I hope this makes sense, and doesn't seem to be too rambled! Thank you

firefli Fri 19-Apr-13 17:42:18

No answers, but sympathy. My 8 week ds sleep also getting worse. Used to settle in Moses basket after feeds at night, but now needs held or winded every half hour. Lack of sleep is torture!

Hope someone else has some ideas.

Marcheline Fri 19-Apr-13 21:56:01

Co sleep? At the moment, it I'd the only thing holding me together.

DD 2 (also 8wo) was sleeping in her bassinet for good chinks of the night, but for the last two weeks she has been poorly and was waking up every hour if I put her In it. Now DH is in spare room and she is with me, she only wakes twice.

Hopefully when she's feeling better I'll be able to move her back into her bassinet...

plummyjam Fri 19-Apr-13 22:19:07

Could he be a bit windy or have reflux? My 8 week old was also grizzly and unsettled after feeds until we propped the head of the Moses basket up a bit, now she sleeps quietly. I also keep her upright for 10-15 mins after feeding. She is BF and sleeps in 3 hour blocks.

humptynumptyfall Sun 21-Apr-13 22:44:16

If your formula feeding it may be you need to get into a routine of feeding.

Have a little read of gina ford contented little baby, there is a section for a routine from birth. 8 weeks imo is to young to establish sleep routines but feeding is usually a huge trigger for good sleep. Babies need 2&1/2 oz of milk for every 1lb they weigh at each feed. Gina says this should be given between 7am & 11pm. In the night time if the full days 'allowance' has been had to offer some water as it may be thirst rather than hunger.

humptynumptyfall Sun 21-Apr-13 22:46:03

Sorry that should say. 2&1/2 oz for each 1lbs they weigh for the day..

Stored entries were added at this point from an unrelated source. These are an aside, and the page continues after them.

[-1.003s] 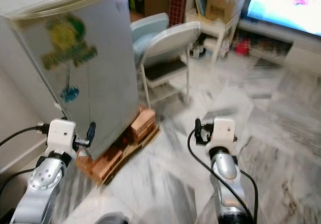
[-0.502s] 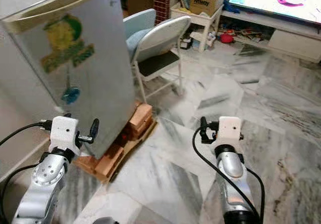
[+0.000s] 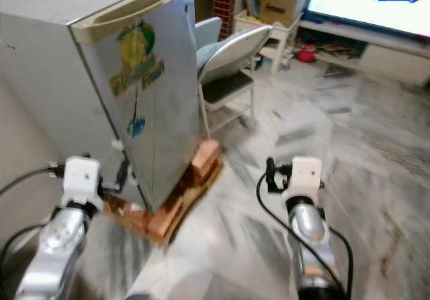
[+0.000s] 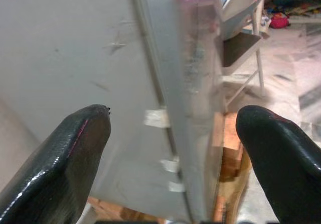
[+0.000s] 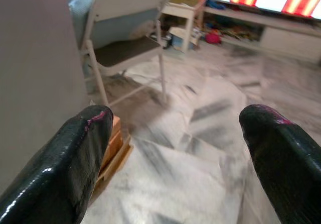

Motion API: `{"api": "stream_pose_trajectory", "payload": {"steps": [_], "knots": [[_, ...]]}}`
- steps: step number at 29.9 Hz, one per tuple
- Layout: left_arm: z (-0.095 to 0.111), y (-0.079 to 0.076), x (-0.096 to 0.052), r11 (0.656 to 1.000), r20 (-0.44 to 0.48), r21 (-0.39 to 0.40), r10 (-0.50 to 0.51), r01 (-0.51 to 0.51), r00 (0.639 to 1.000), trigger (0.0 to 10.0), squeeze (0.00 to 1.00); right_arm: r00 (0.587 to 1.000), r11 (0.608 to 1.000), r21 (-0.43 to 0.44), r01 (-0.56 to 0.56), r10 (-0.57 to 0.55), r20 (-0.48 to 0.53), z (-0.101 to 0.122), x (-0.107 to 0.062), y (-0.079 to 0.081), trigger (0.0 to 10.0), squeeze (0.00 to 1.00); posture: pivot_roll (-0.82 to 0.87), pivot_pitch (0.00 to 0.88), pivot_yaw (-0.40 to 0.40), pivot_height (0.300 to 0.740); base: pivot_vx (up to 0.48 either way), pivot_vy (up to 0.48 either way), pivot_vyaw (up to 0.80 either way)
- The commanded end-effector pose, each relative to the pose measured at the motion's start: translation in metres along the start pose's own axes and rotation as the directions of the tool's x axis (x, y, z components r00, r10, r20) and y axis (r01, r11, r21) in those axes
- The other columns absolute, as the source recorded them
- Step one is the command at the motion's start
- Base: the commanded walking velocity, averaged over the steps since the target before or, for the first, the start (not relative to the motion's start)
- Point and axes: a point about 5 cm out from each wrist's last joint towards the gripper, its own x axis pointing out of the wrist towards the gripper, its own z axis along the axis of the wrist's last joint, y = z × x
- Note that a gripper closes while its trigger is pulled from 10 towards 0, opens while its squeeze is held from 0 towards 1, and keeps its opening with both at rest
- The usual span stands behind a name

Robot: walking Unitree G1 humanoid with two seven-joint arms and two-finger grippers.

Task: Restocking fridge

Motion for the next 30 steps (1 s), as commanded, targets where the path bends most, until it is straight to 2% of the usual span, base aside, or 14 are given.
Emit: {"api": "stream_pose_trajectory", "payload": {"steps": [1,5,11,15,24,30], "knots": [[0.003,-0.007,-0.003,1.0,0.019,-0.018,-0.013,0.013,1.0,10.0,0.0,1.0,1.0,-0.006,0.022,-0.022,0.002,0.003,-0.001,-0.01,10.0,0.0,0.04,0.04,-0.045,0.74,0.0,0.48,0.0],[-0.001,-0.01,-0.007,0.999,0.008,-0.03,-0.022,0.022,1.0,10.0,0.0,1.0,1.0,-0.009,0.03,-0.03,0.002,0.003,-0.002,-0.012,10.0,0.0,0.04,0.043,-0.045,0.74,0.0,0.191,0.0],[0.007,-0.012,-0.003,0.999,0.04,-0.042,-0.024,0.026,0.999,10.0,0.0,1.0,0.999,-0.013,0.029,-0.029,-0.004,0.003,-0.003,-0.012,10.0,0.0,0.04,0.046,-0.054,0.74,0.0,0.0,0.0],[0.014,-0.014,0.001,0.995,0.052,-0.082,-0.058,0.062,0.997,10.0,0.0,1.0,1.0,-0.015,0.023,-0.023,-0.004,0.005,-0.001,-0.011,10.0,0.0,0.04,0.058,-0.054,0.74,0.0,0.0,-0.63],[0.018,-0.015,0.003,0.994,0.071,-0.076,-0.078,0.084,0.994,10.0,0.0,1.0,1.0,-0.012,0.028,-0.027,0.009,0.008,0.003,-0.01,10.0,0.0,0.04,0.052,-0.047,0.74,0.0,0.07,-0.76],[0.018,-0.016,0.004,0.994,0.069,-0.081,-0.074,0.079,0.995,10.0,0.0,1.0,1.0,-0.011,0.023,-0.023,0.01,0.008,0.002,-0.009,10.0,0.0,0.04,0.048,-0.047,0.74,0.0,0.34,0.0]]}}
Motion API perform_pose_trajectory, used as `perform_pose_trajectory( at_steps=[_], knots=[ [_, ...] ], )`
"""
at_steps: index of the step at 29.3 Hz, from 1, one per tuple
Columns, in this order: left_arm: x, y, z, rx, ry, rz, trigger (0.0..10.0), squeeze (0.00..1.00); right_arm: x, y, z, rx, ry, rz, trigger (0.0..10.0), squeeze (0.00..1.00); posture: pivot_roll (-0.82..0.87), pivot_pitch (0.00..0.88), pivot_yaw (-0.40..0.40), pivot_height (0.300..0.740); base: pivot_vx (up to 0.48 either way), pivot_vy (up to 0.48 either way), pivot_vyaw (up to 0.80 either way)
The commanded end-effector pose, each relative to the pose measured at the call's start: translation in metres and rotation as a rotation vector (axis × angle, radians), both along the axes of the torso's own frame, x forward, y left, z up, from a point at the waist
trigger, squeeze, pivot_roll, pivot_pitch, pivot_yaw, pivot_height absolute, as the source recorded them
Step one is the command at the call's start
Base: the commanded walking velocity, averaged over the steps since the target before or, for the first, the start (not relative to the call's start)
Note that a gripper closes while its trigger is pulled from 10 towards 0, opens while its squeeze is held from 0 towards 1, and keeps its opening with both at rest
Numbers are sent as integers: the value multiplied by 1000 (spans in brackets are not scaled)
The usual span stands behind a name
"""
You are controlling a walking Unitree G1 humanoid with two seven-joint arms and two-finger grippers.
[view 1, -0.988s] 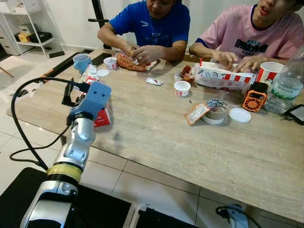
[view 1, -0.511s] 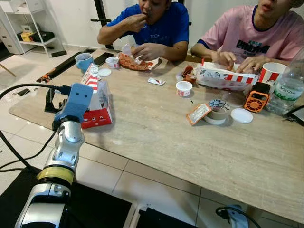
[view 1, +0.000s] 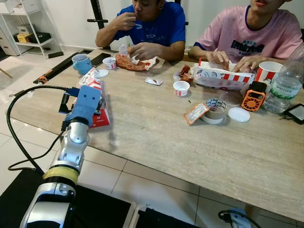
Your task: Restocking fridge
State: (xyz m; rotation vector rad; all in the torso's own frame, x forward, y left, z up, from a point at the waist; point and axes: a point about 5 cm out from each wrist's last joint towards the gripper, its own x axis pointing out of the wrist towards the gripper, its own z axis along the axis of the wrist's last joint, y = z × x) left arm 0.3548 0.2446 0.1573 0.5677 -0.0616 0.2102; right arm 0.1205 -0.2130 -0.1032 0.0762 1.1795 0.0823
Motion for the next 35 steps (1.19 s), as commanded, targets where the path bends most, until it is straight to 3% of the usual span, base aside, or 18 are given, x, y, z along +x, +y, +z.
perform_pose_trajectory(
  at_steps=[1, 12, 14, 20, 27, 35],
  knots=[
    [0, -5, -4, 8, 18, -20, 10000, 0, 0, -1, 0, 1, -9, -3, 10000, 0, -24, 36, 46, 740, 0, 0, 0],
    [-2, 10, -11, 50, 67, 2, 10000, 0, -1, -3, 1, -1, -9, 0, 10000, 0, -29, 60, 42, 740, 0, 0, 0],
    [-1, 20, -8, 67, 79, 24, 10000, 0, -5, -4, 0, -3, -2, 2, 10000, 0, -38, 82, 41, 740, 0, 0, 0],
    [2, 27, -4, 86, 86, 39, 10000, 0, -13, -8, -2, -7, 11, 2, 10000, 0, -56, 111, 41, 740, 0, 0, 0],
    [12, 28, 22, 131, 13, 33, 10000, 0, -25, -17, -2, -22, 30, 4, 10000, 0, -78, 141, 35, 740, 0, 0, 0],
    [19, 28, 36, 159, -27, 26, 10000, 0, -21, -19, -1, -22, 15, 10, 10000, 0, -85, 158, 36, 740, 0, 0, 0]
  ],
)
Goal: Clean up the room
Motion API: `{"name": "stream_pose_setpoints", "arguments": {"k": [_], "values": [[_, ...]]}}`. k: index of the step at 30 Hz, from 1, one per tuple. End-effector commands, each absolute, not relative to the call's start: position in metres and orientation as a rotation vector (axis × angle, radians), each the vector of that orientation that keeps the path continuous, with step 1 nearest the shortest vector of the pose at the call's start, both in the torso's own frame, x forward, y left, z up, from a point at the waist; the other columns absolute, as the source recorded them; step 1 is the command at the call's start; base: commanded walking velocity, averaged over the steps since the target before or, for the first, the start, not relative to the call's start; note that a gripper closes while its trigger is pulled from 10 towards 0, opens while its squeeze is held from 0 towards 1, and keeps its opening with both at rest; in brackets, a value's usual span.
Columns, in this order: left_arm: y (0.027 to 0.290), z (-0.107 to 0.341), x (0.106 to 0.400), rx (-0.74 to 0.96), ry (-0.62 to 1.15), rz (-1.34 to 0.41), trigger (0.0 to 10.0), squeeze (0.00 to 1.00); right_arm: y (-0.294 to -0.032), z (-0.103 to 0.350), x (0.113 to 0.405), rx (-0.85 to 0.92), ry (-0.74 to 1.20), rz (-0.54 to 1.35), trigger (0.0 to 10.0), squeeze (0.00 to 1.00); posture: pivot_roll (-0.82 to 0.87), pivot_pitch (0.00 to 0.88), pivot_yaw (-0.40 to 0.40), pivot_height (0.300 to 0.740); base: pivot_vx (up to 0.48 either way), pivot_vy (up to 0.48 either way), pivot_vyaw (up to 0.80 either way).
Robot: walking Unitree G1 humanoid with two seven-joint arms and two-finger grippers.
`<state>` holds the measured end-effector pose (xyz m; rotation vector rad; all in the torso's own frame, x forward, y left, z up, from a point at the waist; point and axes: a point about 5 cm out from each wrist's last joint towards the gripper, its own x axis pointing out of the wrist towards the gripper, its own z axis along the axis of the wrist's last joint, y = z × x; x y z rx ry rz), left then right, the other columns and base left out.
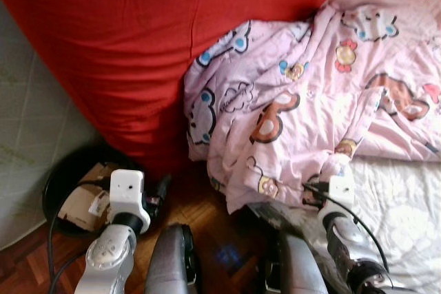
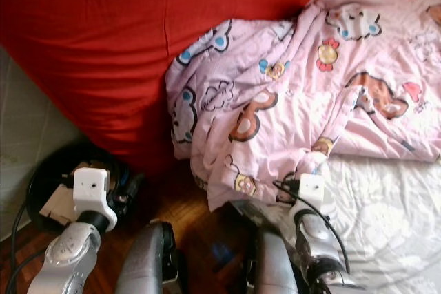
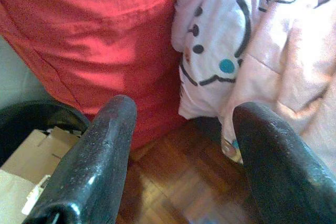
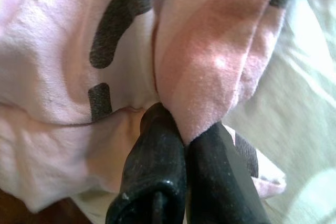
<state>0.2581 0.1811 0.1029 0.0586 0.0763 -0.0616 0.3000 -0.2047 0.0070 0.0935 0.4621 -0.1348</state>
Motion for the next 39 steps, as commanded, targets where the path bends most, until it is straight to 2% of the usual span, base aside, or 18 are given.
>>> {"name": "stream_pose_setpoints", "arguments": {"k": [1,2,3,4,9,15,18,21,28,39], "values": [[0.184,0.094,0.26,0.066,0.097,-0.046,10.0,0.0,-0.202,0.005,0.296,0.118,0.433,-0.128,0.0,0.0,0.05,0.136,-0.002,0.624,0.0,0.0,0.0],[0.184,0.093,0.261,0.066,0.097,-0.047,10.0,0.0,-0.202,0.006,0.296,0.122,0.423,-0.126,0.0,0.0,0.05,0.131,-0.002,0.624,0.0,0.0,0.0],[0.184,0.091,0.264,0.064,0.098,-0.047,10.0,0.0,-0.202,0.006,0.295,0.12,0.404,-0.13,4.0,0.0,0.03,0.116,-0.007,0.624,0.0,0.0,0.0],[0.183,0.09,0.266,0.063,0.1,-0.047,10.0,0.0,-0.202,0.007,0.294,0.132,0.385,-0.134,10.0,0.0,0.03,0.109,-0.01,0.624,0.0,0.0,0.0],[0.183,0.084,0.269,0.05,0.105,-0.035,10.0,0.0,-0.196,0.009,0.29,0.159,0.317,-0.106,10.0,0.0,0.01,0.091,-0.021,0.624,0.0,0.0,0.0],[0.184,0.079,0.272,0.036,0.091,-0.016,10.0,0.0,-0.18,0.018,0.271,0.148,0.184,0.053,10.0,0.0,-0.01,0.06,-0.041,0.624,0.0,0.0,0.0],[0.186,0.076,0.272,0.022,0.093,-0.002,10.0,0.0,-0.181,0.027,0.271,0.131,0.128,0.051,10.0,0.0,-0.01,0.057,-0.041,0.624,0.0,0.0,0.0],[0.185,0.072,0.272,0.016,0.097,0.001,10.0,0.0,-0.19,0.028,0.275,0.155,0.137,-0.039,10.0,0.0,-0.01,0.041,-0.041,0.649,0.0,0.0,0.0],[0.187,0.066,0.273,-0.004,0.115,0.012,10.0,0.0,-0.186,0.024,0.27,0.162,0.151,-0.029,10.0,0.0,-0.01,0.031,-0.039,0.674,0.0,0.0,0.0],[0.213,0.023,0.257,-0.04,0.286,0.106,10.0,0.0,-0.178,0.027,0.264,0.175,0.144,-0.004,10.0,0.0,-0.01,0.004,-0.022,0.734,0.0,0.0,0.0]]}}
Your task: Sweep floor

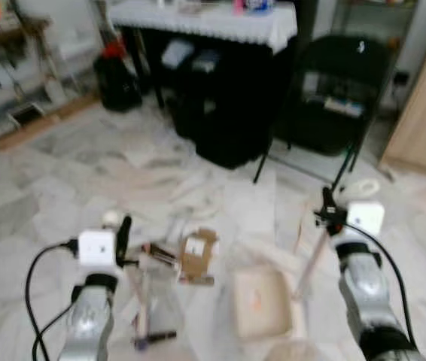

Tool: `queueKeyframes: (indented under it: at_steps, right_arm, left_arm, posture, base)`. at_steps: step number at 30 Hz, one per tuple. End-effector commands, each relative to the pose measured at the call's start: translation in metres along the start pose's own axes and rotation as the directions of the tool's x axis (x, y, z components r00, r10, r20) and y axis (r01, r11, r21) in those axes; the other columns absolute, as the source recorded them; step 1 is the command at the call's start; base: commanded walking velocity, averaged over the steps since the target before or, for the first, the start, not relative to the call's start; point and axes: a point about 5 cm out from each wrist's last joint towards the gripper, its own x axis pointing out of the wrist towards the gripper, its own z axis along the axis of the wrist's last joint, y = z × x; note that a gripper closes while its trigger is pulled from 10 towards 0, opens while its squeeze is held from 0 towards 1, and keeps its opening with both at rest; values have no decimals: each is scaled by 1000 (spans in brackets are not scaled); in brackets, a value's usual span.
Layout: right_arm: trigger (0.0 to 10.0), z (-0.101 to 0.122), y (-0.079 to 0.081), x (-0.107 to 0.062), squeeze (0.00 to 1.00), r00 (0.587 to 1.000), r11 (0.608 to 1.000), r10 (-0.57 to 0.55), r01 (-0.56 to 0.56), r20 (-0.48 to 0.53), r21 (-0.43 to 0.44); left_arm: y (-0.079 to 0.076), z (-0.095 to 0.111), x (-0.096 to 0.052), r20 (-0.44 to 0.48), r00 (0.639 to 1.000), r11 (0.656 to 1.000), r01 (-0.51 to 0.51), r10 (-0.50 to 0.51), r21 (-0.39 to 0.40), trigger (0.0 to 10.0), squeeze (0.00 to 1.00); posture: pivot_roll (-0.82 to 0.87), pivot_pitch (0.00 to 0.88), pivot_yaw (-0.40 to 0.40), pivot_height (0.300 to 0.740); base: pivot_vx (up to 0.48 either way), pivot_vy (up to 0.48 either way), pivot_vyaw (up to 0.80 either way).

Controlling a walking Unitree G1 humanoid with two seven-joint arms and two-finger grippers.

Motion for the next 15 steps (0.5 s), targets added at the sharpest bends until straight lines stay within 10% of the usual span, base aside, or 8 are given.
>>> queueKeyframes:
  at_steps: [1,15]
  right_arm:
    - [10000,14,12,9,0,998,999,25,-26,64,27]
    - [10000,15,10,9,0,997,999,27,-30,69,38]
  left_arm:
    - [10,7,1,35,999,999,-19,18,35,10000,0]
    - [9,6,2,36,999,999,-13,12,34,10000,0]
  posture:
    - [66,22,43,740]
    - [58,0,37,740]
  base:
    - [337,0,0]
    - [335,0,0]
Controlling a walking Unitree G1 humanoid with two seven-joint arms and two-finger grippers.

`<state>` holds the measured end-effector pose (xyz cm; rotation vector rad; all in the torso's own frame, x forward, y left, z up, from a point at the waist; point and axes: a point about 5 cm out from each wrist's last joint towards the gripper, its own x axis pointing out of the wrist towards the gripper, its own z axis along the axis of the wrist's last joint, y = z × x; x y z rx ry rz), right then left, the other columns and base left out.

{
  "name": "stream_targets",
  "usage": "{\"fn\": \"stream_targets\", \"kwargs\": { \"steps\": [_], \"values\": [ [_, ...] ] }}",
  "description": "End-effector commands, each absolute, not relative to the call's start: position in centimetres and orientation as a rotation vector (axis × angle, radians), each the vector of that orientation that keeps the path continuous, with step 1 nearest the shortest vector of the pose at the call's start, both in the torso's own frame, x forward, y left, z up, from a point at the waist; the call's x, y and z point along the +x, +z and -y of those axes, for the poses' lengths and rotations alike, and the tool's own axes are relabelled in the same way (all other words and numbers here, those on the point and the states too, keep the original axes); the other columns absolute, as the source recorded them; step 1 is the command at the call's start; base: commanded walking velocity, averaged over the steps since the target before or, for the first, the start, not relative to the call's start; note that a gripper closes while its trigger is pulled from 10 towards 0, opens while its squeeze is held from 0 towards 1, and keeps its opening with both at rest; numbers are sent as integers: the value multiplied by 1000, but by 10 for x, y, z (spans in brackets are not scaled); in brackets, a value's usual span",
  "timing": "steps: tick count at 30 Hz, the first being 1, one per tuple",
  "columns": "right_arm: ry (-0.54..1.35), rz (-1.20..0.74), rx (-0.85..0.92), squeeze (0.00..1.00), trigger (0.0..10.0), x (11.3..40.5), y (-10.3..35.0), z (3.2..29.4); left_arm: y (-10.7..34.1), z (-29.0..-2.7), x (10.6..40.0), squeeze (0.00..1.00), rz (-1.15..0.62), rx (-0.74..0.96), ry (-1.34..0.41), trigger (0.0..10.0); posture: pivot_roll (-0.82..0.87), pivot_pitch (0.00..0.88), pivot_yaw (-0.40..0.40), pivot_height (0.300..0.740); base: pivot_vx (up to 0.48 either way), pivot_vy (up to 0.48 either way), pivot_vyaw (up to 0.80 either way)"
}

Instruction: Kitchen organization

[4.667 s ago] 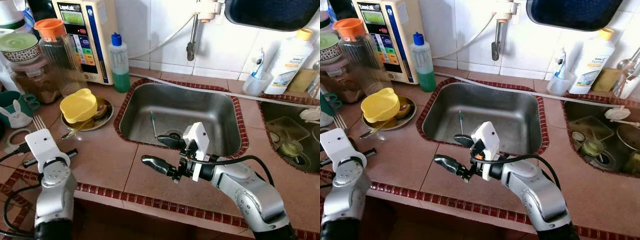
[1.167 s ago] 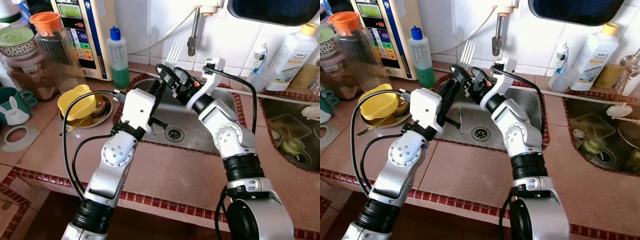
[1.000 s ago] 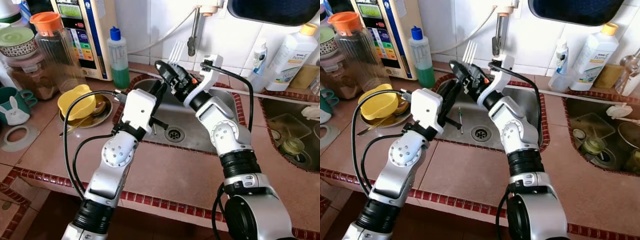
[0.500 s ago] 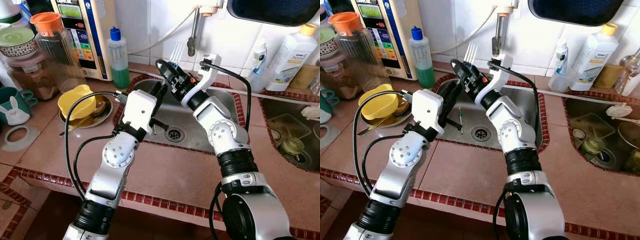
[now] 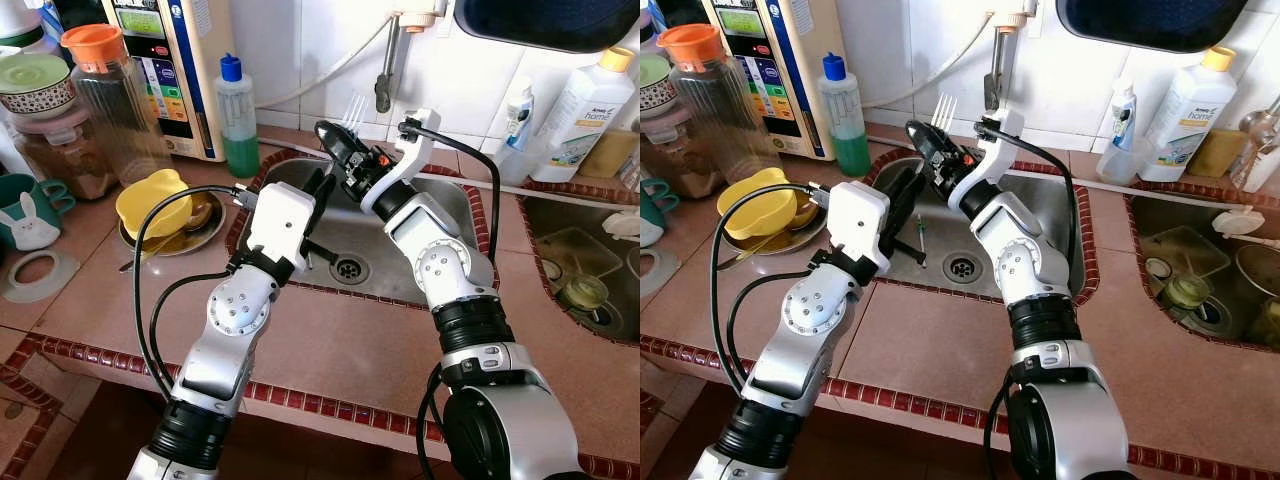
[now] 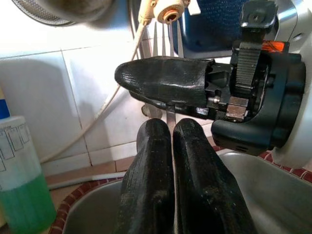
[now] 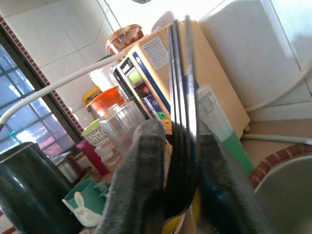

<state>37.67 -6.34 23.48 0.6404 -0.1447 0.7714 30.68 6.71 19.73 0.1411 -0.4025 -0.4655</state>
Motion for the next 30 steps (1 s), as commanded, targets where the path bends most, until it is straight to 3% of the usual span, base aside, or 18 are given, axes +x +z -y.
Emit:
{"fn": "stream_targets", "kwargs": {
  "steps": [1,2,18,25,30],
  "values": [
    [720,166,639,0,0,381,238,73,202,-68,307,475,421,147,-460,10000,91,63,-18,740,0,0,0],
    [719,166,639,0,0,381,238,73,203,-68,308,1000,420,145,-459,10000,91,63,-18,740,0,0,0],
    [612,185,577,0,0,387,235,81,204,-70,307,1000,420,137,-453,10000,95,65,-15,740,0,0,0],
    [523,163,178,0,0,394,211,92,185,-85,296,1000,364,178,-444,10000,115,66,-13,740,0,0,0],
    [528,144,28,0,0,396,204,97,180,-92,293,1000,344,195,-430,10000,128,65,-12,740,0,0,0]
  ]
}}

I.e. my dd is 10lbs so needs 25oz a day, which means I give 5, 5oz feeds between 7am &11pm

Ive been doing it a coupld of days and results are pretty much instant here

BotBotticelli Mon 22-Apr-13 08:55:24

At 8wo my DS was also sleeping really badly from midnight onwards. Think he had wind. Also think he did still need feeding once or twice a night at that age (despite what Gina Ford said, he seemed to need much more formula than that and had night feeds until he was about 10 wo).

I think they tend to 'sort out' the earlier part of the night first and then the wee small hours come later. Doesn't sound like you're doing anything wrong - hang in there this too will pass.

Someone told me that looking after a baby gets much easier at 12 weeks and it did.

Marcheline Tue 23-Apr-13 01:28:30

Thanks all, DD is EBF so I cant measure what she's getting (so frustrating!) but she has been a bit better over the last couple of days.

Gina makes sense but just doesn't work for me. I don't like trying to shoehorn my babies into routines that they don't seem comfortable with.

I'm just gritting my teeth and sticking it out until it gets better. Only 3 weeks until she's 3 months old, hopefully we'll turn a corner then...

Marcheline Tue 23-Apr-13 01:30:48

Bloody hell blush I am so sleep deprived I thought this was my thread!

Need to concentrate more blush

Fluer Tue 23-Apr-13 01:52:52

Breastfed both my children and night waking was generally because they needed more milk as they were having growth spurts or they wanted human contact.

McPrice Tue 23-Apr-13 02:00:32

my ds was a bad sleeper in his moses basket. we have just turned the corner @ 3 months old as he has just gone in cot and now is able to self settle. it should get better with age. my ds suffers with colic and wind though. maybe thats waking your lil'one up. try baby massage before bed. then tummy time.